Subject: Re: yogh alliteration in BEOWULF -- Kiernan naked
> <snip>
> Oh, apparently the *avoidance of [y]/[g] alliteration occurs at least as
> early as texts, such as Brunaburgh, dating from about 970.
> <snip>
>
> How in such a short text does avoidance manifest itself in a way that is
> different from, say, absence?
>
> CW
Dunno -- I'm simply quoting.
Black swans -- the absence of presence is not necessarily the presence of
absence, nah?
But it turned on not just Brunaburgh but a series 970 poetic and non etc.,
texts, apparently temporally locked-into when they occur in the Chronicle.
But for god's sake, don't shoot the messenger!

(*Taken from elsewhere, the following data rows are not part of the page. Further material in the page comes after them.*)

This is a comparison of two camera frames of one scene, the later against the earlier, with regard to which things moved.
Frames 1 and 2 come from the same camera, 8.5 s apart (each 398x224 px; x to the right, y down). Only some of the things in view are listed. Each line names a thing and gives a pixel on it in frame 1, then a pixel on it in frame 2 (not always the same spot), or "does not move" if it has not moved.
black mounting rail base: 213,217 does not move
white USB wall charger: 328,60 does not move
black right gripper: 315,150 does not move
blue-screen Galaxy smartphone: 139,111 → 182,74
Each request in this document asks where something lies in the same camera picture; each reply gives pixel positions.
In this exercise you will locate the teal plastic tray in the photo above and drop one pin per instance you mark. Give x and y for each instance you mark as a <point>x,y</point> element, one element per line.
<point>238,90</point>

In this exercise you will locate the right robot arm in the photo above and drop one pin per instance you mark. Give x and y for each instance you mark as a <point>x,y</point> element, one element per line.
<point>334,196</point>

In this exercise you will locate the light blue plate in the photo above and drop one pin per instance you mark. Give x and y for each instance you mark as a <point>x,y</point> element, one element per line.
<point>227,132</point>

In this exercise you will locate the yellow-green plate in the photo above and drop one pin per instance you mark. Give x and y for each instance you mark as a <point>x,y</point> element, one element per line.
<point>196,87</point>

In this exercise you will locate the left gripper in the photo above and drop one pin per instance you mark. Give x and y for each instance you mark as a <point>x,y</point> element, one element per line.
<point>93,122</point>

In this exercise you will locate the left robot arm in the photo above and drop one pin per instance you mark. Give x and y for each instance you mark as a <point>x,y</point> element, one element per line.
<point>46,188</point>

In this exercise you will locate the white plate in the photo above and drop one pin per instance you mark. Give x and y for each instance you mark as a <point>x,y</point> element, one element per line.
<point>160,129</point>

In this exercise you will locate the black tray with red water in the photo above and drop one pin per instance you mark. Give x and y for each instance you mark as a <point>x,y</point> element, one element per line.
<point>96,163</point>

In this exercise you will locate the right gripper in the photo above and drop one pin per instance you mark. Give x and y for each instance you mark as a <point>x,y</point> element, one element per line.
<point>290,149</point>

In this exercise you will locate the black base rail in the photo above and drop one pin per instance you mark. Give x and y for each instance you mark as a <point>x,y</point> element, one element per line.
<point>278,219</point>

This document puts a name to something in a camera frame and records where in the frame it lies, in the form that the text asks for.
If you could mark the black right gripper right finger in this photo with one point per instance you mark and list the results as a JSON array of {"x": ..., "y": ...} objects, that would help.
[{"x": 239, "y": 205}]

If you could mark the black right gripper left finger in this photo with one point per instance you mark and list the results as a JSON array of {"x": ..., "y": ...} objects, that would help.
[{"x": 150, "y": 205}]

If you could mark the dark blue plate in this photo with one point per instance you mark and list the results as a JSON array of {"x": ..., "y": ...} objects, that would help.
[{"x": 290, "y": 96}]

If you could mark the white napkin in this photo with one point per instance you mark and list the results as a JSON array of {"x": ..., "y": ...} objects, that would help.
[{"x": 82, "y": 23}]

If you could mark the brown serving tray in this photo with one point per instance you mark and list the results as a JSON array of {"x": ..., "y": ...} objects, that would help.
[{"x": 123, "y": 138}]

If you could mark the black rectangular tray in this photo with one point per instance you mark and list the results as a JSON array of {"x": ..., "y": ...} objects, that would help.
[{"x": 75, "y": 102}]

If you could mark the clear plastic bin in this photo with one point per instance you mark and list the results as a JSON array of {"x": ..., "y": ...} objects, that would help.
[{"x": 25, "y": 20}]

{But it does suggest that when I said that the [g]/[y] minimal pair was a
gone goose by GGK, I was being Deeply Conservative.}
<Even as early as Aelfrich and Wulfstan too, but.>
Meep!!
Mark-me-down-as-Derrida-and-call-my-swan-an'nuncle
Robin.
(Hah! Reminds me of the time when I tried to float an argument as to the
canon of Wyatt's poetry based on graphmemic/phonological variants on the
Five Instances of Sir Thomas Wyatt -- Egerton, Devonshire, Arundel, Tottel,
and Blage.
Nothing like a Wyatt argument to leave blood on the tracks.